S氏「一番の違いは、リクルーターが人集めするやり方から、エントリーシート(ES)を提出する応募制に変わったことでしょう。それ以外は、10数年前と変わっていません」

「応募が多いので大変でしょう。選別にESは使うのですか?」

S氏「私の採用枠20名に対して、数百枚のESが来ます。ただ私のチームは、ESでは選別しません。面接に使うのが中心です」

「どのようにして対象者を絞り込むのですか?」

S氏「リクルーターの陣容は限界があるので、1対3の面接やグループでの面談を繰り返し、それを予選にして、SPI試験を実施してから個人面接に入ります。

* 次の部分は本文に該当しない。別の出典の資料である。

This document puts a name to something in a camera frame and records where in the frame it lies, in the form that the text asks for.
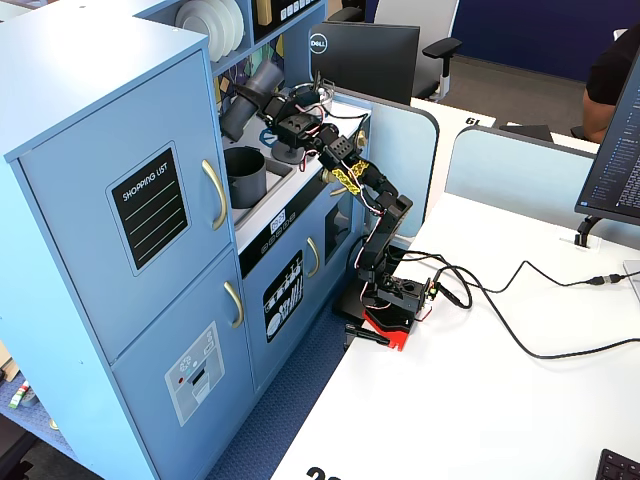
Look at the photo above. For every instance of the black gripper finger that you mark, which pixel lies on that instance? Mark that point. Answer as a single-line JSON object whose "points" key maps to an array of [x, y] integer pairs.
{"points": [[265, 120], [255, 97]]}

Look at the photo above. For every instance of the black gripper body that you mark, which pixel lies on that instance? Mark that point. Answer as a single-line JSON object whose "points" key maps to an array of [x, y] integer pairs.
{"points": [[276, 107]]}

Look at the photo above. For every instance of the black and red robot base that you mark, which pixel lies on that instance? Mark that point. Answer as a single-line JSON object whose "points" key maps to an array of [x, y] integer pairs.
{"points": [[395, 325]]}

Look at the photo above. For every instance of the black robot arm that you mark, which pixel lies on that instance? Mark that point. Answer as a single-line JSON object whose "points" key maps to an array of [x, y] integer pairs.
{"points": [[385, 235]]}

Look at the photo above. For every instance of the gray pot lid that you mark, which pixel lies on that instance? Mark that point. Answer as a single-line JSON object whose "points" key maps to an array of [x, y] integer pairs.
{"points": [[287, 156]]}

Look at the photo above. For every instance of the gray sink basin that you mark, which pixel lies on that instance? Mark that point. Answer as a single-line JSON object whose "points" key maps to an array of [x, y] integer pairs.
{"points": [[280, 172]]}

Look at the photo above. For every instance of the gold stove knob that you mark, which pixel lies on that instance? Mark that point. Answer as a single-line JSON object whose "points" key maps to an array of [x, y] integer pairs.
{"points": [[327, 176], [360, 139]]}

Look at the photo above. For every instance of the gray pot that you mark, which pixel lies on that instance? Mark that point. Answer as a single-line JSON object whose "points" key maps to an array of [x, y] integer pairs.
{"points": [[247, 185]]}

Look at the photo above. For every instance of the white plate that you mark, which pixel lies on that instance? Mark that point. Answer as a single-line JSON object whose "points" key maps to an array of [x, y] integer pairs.
{"points": [[197, 25], [241, 22], [230, 30]]}

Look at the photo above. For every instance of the black toy microwave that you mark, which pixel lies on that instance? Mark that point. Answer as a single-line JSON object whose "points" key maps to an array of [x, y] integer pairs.
{"points": [[295, 17]]}

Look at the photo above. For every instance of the black dell monitor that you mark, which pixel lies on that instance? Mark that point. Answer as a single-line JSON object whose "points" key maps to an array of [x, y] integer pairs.
{"points": [[370, 60]]}

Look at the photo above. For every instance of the blue oven door with window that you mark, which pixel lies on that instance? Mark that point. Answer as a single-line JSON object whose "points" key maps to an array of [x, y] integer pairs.
{"points": [[336, 225]]}

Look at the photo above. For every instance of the black shopping list board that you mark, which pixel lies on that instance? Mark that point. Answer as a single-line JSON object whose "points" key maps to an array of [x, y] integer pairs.
{"points": [[150, 220]]}

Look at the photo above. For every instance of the white office chair black armrests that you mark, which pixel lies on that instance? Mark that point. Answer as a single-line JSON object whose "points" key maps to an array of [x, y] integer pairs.
{"points": [[420, 15]]}

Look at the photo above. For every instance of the blue toy kitchen unit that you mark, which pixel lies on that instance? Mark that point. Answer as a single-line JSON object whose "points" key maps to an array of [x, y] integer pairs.
{"points": [[75, 50]]}

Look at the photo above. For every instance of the long desk divider panel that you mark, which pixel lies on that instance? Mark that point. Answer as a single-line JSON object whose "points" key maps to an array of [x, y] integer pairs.
{"points": [[500, 175]]}

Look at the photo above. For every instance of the black table clamp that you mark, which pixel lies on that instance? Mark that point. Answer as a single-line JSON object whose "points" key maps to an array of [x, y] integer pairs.
{"points": [[367, 335]]}

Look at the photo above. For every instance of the tall blue fridge door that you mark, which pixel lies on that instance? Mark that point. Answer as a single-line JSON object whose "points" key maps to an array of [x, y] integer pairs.
{"points": [[65, 225]]}

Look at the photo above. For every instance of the blue dishwasher door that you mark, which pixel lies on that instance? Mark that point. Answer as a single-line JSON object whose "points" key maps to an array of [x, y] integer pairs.
{"points": [[255, 350]]}

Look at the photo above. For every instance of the dark gray flat object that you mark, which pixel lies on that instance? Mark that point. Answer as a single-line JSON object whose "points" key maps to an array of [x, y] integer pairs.
{"points": [[525, 134]]}

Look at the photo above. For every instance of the gray ice dispenser panel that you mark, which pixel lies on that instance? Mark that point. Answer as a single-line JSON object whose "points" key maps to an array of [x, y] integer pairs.
{"points": [[195, 375]]}

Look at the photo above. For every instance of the blue fridge door with dispenser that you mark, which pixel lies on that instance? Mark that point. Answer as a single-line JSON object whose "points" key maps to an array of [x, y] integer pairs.
{"points": [[150, 400]]}

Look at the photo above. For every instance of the person in black shirt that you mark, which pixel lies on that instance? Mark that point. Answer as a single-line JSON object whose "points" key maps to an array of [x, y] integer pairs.
{"points": [[610, 70]]}

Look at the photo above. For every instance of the computer monitor with text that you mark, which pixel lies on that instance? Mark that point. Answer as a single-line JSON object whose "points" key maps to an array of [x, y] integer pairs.
{"points": [[620, 165]]}

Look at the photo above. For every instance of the white desk chair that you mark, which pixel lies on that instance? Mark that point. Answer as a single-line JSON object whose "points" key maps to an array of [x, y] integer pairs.
{"points": [[620, 34]]}

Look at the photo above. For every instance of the small white carton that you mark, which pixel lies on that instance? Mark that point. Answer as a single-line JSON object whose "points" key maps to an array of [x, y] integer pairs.
{"points": [[19, 395]]}

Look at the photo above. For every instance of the black keyboard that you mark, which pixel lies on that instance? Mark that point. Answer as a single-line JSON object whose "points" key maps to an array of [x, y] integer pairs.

その時点で募集人員の数倍まで絞ります。その間2週間かかります。」

「採用責任者(ヘッド)は、いつから経験されていますか?」

S氏「今年で3年目です。リクルーターは新入職員時代からやっていましたが、ヘッドになると全然違います」

「何が違いますか?」

S氏「自分に最終権限が任せられているので、採用枠を“いい人材”で埋めたいと強くこだわりますね。所属からリクルーターをかき集めたり、彼らのモラル維持もやります。また内々定の後が本当の勝負ですしね」

「そうですね。内々定は5合目ですから(笑)。権限の反面、説明責任も負うでしょう。『何年入社の○○大学卒業生は、Sさんの責任』はついて回りますか?」

S氏「最近は若くて退職する人が多くなったので、『採用ミス』といわれるプレッシャーは、少なくなっています(笑)」

「時代の流れですね。Sさん自身の採用での目標は?」

S氏「いろいろなタイプの人材を採りたいですね。でもこれは楠木さんもお分かりのようにすごく難しいのです。どうしても自分の色や好みは出ますからね。」